*The problem:* What you return must match the material exactly, with every line present.

*Source material:*

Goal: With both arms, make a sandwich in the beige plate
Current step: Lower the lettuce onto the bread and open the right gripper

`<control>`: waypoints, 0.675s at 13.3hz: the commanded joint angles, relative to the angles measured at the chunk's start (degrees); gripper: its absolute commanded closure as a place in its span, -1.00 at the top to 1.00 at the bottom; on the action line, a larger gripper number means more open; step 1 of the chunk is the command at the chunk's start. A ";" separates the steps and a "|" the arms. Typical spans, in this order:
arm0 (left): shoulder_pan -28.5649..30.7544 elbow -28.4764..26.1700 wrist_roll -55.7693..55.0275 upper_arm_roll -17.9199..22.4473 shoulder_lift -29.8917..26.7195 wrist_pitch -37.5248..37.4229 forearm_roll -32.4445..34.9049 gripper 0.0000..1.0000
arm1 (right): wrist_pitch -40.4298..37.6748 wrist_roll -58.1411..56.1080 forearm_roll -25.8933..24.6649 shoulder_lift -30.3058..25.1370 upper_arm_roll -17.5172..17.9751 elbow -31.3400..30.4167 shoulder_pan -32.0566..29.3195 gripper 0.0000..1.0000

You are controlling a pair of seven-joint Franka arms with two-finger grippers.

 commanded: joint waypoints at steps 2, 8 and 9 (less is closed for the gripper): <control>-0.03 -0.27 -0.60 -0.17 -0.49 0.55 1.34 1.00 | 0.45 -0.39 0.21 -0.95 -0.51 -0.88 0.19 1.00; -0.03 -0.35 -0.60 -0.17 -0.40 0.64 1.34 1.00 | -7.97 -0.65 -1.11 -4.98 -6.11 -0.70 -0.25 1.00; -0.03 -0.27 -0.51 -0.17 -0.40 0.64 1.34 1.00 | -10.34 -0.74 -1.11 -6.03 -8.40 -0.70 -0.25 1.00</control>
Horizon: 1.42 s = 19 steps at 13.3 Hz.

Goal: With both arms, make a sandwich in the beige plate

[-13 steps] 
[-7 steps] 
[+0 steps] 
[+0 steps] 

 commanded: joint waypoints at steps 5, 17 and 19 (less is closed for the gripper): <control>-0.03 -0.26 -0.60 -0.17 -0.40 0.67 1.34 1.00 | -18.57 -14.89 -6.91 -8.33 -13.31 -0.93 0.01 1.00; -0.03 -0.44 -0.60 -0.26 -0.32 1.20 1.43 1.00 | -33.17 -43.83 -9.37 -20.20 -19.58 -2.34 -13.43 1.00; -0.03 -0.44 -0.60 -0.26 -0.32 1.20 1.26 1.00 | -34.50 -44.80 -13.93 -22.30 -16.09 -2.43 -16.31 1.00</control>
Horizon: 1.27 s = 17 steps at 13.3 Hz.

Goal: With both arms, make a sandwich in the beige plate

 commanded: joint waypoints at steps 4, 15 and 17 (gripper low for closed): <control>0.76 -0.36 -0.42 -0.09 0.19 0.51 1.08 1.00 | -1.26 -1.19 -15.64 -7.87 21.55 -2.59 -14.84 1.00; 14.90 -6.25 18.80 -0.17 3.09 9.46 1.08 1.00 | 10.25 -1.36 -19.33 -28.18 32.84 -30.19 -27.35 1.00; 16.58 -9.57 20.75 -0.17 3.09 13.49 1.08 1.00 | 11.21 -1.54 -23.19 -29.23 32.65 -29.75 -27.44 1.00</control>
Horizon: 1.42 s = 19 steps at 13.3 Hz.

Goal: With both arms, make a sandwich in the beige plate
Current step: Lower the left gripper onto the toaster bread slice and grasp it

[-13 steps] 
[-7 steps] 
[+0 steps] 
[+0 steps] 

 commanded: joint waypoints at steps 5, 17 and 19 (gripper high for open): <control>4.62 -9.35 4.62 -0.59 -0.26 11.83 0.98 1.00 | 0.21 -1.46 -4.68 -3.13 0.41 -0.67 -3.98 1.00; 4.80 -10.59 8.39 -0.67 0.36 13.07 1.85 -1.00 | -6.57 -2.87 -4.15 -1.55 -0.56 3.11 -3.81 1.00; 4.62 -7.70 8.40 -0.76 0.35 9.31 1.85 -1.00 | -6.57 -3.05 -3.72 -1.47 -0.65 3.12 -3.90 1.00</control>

*Solution:*
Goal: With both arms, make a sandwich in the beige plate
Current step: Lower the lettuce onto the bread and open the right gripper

`<control>`: waypoints, 0.675s at 13.3hz: the commanded joint angles, relative to the angles measured at the chunk's start (degrees); gripper: its absolute commanded closure as a place in its span, -1.00 at the top to 1.00 at the bottom; on the action line, a larger gripper number means more open; step 1 of the chunk is the command at the chunk's start. A ";" separates the steps and a "|" the arms. Typical spans, in this order:
arm0 (left): shoulder_pan -28.5649..30.7544 elbow -28.4764..26.1700 wrist_roll -55.7693..55.0275 upper_arm_roll -17.9199..22.4473 shoulder_lift -29.8917..26.7195 wrist_pitch -37.5248..37.4229 forearm_roll -32.4445..34.9049 gripper 0.0000..1.0000
arm1 (right): wrist_pitch -40.4298..37.6748 wrist_roll -58.1411..56.1080 forearm_roll -25.8933..24.6649 shoulder_lift -30.3058..25.1370 upper_arm_roll -17.5172..17.9751 elbow -31.3400..30.4167 shoulder_pan -32.0566..29.3195 gripper 0.0000..1.0000

You are controlling a pair of seven-joint Franka arms with two-finger grippers.

 commanded: joint waypoints at steps 2, 8 and 9 (less is closed for the gripper): <control>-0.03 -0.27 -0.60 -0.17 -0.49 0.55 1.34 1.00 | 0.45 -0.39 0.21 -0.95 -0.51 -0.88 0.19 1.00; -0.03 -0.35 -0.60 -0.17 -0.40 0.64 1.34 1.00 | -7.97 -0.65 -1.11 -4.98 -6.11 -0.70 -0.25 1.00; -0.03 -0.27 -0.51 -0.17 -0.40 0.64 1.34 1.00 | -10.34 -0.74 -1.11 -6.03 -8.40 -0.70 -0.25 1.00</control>
Horizon: 1.42 s = 19 steps at 13.3 Hz.

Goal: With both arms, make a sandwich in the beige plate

[-13 steps] 
[-7 steps] 
[+0 steps] 
[+0 steps] 

 commanded: joint waypoints at steps 5, 17 and 19 (less is closed for the gripper): <control>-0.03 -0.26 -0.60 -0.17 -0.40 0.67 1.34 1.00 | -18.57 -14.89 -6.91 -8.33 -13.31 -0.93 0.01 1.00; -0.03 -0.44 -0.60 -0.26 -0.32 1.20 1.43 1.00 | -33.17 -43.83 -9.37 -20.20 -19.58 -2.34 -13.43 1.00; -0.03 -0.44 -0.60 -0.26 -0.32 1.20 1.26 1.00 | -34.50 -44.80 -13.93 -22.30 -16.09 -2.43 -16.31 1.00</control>
Horizon: 1.27 s = 17 steps at 13.3 Hz.

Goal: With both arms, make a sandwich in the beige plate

 commanded: joint waypoints at steps 4, 15 and 17 (gripper low for closed): <control>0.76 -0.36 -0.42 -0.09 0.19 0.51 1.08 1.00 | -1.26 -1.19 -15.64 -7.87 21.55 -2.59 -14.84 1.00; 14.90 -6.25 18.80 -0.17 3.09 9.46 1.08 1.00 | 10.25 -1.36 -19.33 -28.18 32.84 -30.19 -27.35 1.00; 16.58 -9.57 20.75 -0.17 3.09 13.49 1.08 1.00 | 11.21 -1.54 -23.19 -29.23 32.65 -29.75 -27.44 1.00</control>
Horizon: 1.42 s = 19 steps at 13.3 Hz.

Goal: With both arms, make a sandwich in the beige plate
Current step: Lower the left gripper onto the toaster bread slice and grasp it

[-13 steps] 
[-7 steps] 
[+0 steps] 
[+0 steps] 

 commanded: joint waypoints at steps 5, 17 and 19 (gripper high for open): <control>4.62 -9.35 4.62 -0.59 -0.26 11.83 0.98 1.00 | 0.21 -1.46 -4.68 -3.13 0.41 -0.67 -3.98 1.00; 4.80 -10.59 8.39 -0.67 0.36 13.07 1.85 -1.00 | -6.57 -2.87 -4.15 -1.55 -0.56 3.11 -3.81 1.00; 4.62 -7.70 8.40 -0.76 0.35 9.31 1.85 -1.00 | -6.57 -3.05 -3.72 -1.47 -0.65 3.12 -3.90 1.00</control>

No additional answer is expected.